O primeiro capítulo é uma análise da subjetividade do malandro no livro: Memórias de um sargento de milícias de Manuel Antônio de Almeida.
O segundo capítulo é uma análise da subjetividade do malandro no livro: Macunaíma de Mário de Andrade.
No terceiro capítulo faz-se uma menção à: Música, poesia e canção popular: uma reaproximação de conceitos e um subcapítulo: A poesia na prosa, no poema e na canção popular.
No quarto capítulo fala-se do: "O cuidado de si" e a constituição subjetiva do malandro.
No quinto capítulo:
5.1 O malandro na história oficial e não oficial do Brasil.
5.2 O malandro nas canções de Noel Rosa.
5.3 O malandro nas canções de Chico Buarque de Holanda.
5.4 O malandro no romance buarqueano: "Essa gente".
No sexto capítulo
6.1 Caracterização da pesquisa.
6.2 Sujeitos da pesquisa.
6.3 A Subjetividade do malandro entre alunos.
6.4 A Subjetividade do malandro entre educadores.
Considerações finais
Referências.
O livro foi lançado em Santa Cruz, no espaço do IFRN que leva o nome da mãe do autor, no Auditório Profª. Francisca Ivaita Guilherme de Lima, no dia: 30/05/2025.
Quem quiser saber mais ou se interessar pela obra, que tem 257 páginas e custa 50 reais, entre em contato pelo telefone: (84) 988524277
Abaixo, uma entrevista que fiz com o autor, publicada em 12 de junho de 2011
Gilberto Cardoso: Trace de si um perfil e faça uma minibiografia.
ROBERTO GABRIEL: Nasci em Natal 13/02/1969. Filho de: Roberto Gabriel de Lima e Francisca Ivaita Guilherme de Lima. Sou professor de Língua Portuguesa da rede estadual de ensino. Tenho mestrado em Literatura Comparada,e especialização em Língua Portuguesa, sou graduado em Letras pela UFRN.
Gilberto: Desde quando surgiu seu interesse pela MPB? Fale-nos do histórico de sua coleção de CDs e discos.
ROBERTO: Desde cedo, fui criado num ambiente musical, sempre ouvíamos canções diariamente. Minha mãe foi quem comprou os primeiros LPs que tinha em minha casa. Ouvi muito Martinho da Vila, Chico Buarque, Paulinho da Viola, Waldick Soriano, Núbia Lafayete, Ângela Maria, Roberto Carlos, entre outros. A partir daí fui dando continuidade a minha coleção de vinil. Sempre gostei de receber de presente um disco.
Gilberto: O que você classificaria como genuína MPB? Há algo que leva tal nome e que, de fato não o merece?

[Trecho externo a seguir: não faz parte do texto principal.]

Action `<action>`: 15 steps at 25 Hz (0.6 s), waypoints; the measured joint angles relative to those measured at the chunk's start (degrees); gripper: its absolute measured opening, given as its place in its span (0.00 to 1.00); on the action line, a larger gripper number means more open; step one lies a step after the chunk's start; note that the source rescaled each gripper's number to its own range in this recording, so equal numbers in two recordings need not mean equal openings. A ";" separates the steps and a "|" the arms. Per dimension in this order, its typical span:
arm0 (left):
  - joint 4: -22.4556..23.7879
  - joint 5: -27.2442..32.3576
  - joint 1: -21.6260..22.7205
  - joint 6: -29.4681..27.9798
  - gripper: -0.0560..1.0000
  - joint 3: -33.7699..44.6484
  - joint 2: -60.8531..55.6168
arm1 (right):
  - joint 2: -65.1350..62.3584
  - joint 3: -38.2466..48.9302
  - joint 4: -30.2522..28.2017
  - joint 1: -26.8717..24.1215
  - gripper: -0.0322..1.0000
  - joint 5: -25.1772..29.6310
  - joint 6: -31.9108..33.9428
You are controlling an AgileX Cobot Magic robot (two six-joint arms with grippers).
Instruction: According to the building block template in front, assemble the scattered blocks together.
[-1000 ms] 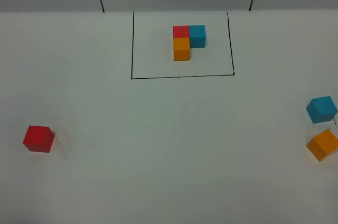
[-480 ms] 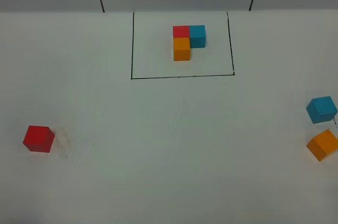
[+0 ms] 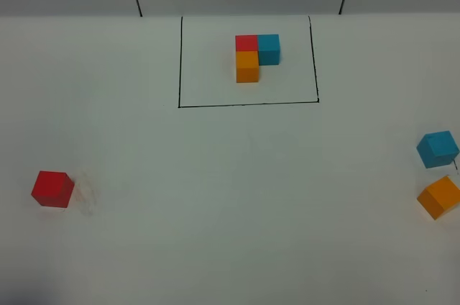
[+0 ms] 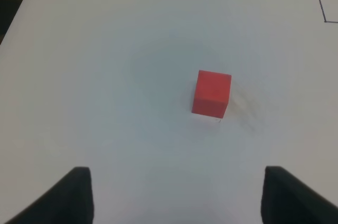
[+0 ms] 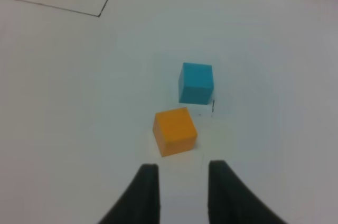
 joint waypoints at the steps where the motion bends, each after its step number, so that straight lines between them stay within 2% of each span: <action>1: 0.00 -0.61 0.00 -0.29 0.51 -1.11 3.33 | 0.00 0.00 0.00 0.00 0.04 0.00 0.00; 7: -0.05 -4.38 0.00 -0.38 0.51 -7.37 25.41 | 0.00 0.00 0.00 0.00 0.04 0.00 0.00; 15: -1.24 -15.26 0.00 1.33 0.51 -9.69 50.76 | 0.00 0.00 0.00 0.00 0.04 0.00 0.00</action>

ROBERTO: Nada nesse mundo é definido como puramente genuíno. Nossa música é altamente mesclada de ritmos e estilos, rotulá-los não é meu papel. Sou apenas uma pessoa que admira essa tão vasta e respeitosa MPB. A MPB compreende um campo muito vasto de estilos musicais.
Gilberto: Não acha impróprio o termo “popular” para esse tipo de música? Por quê?
ROBERTO: Acho mais impróprio o termo música do que o termo popular. Porque música está ligado àquilo que é musical, tipo uma partitura, e não àquilo que é cantado. Eu trocaria o termo música por canção. Porque canção é uma letra escrita para ser cantada dentro de uma melodia. O termo popular surgiu para diferenciar as músicas clássicas (Beethoven, Ravel) das músicas (letras melodiosas) cantadas pelo povo.
Gilberto: Que pensa das ideias de Caetano Veloso a esse respeito?
ROBERTO: O que eu sempre compreendi sobre a Tropicália, movimento musical liderado por Caetano Veloso e Gilberto Gil, é que eles queriam juntar unindo todos os estilos musicais brasileiro. Era este o papel principal da Tropicália.
Gilberto: Caetano gravou sucessos bregas, Maria Bethânia fez o mesmo. Que pensa a respeito?
ROBERTO: Meu caro não existe nada brega na música brasileira, o que existe é um preconceito exacerbado de certas pessoas que não têm conhecimento de causa. Porque a própria palavra já diz: preconceito é um conceito prévio que certas pessoas tiram a respeito de algo que não conhecem.
Gilberto: Quem você classificaria como verdadeiros ícones da MPB?
ROBERTO: Fica difícil porque o Brasil é o país dos grandes compositores, dos grandes cantores e das grandes cantoras. Todos tiveram uma grande contribuição na constituição da nossa música. Falar de alguns e deixar outros de lado, é melhor incluir todos.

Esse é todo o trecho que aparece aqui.